● **What is being asked**
Your task is to copy every line of this material exactly.

● **Dataset content**
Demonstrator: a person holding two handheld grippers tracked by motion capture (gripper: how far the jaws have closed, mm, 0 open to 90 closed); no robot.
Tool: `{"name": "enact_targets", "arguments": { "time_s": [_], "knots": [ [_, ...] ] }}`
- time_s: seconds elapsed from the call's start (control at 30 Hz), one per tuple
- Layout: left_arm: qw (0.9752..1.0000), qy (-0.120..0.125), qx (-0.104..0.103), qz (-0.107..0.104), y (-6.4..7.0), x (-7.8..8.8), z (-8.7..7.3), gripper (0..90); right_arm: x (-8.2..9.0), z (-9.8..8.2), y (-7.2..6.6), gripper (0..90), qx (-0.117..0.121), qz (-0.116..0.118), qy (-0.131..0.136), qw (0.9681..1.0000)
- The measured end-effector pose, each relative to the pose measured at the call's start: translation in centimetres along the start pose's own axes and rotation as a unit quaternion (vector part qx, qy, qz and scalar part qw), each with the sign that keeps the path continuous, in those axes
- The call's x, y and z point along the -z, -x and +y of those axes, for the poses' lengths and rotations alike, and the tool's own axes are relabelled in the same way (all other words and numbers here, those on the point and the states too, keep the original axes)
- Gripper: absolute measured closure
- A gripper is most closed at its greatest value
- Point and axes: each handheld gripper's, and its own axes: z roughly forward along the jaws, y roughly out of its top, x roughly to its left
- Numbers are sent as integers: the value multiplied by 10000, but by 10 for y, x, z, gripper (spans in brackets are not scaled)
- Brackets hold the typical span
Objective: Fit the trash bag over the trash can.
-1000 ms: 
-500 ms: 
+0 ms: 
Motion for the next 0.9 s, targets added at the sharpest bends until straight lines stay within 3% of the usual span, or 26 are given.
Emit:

● **Answer section**
Demonstrator: a person holding two handheld grippers tracked by motion capture (gripper: how far the jaws have closed, mm, 0 open to 90 closed); no robot.
Tool: `{"name": "enact_targets", "arguments": { "time_s": [_], "knots": [ [_, ...] ] }}`
- time_s: seconds elapsed from the call's start (control at 30 Hz), one per tuple
- Layout: left_arm: qw (0.9752..1.0000), qy (-0.120..0.125), qx (-0.104..0.103), qz (-0.107..0.104), y (-6.4..7.0), x (-7.8..8.8), z (-8.7..7.3), gripper (0..90); right_arm: x (-8.2..9.0), z (-9.8..8.2), y (-7.2..6.6), gripper (0..90), qx (-0.117..0.121), qz (-0.116..0.118), qy (-0.131..0.136), qw (0.9681..1.0000)
- The measured end-effector pose, each relative to the pose measured at the call's start: translation in centimetres along the start pose's own axes and rotation as a unit quaternion (vector part qx, qy, qz and scalar part qw), each with the sign that keeps the path continuous, in those axes
- The call's x, y and z point along the -z, -x and +y of those axes, for the poses' lengths and rotations alike, and the tool's own axes are relabelled in the same way (all other words and numbers here, those on the point and the states too, keep the original axes)
- Gripper: absolute measured closure
- A gripper is most closed at its greatest value
- Point and axes: each handheld gripper's, and its own axes: z roughly forward along the jaws, y roughly out of its top, x roughly to its left
- Numbers are sent as integers: the value multiplied by 10000, but by 10 for y, x, z, gripper (spans in brackets are not scaled)
- Brackets hold the typical span
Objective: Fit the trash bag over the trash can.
-1000 ms: 
-500 ms: 
+0 ms: 
Motion for the next 0.9 s, targets added at the sharpest bends until straight lines stay within 3% of the usual span, or 26 are given.
Emit:

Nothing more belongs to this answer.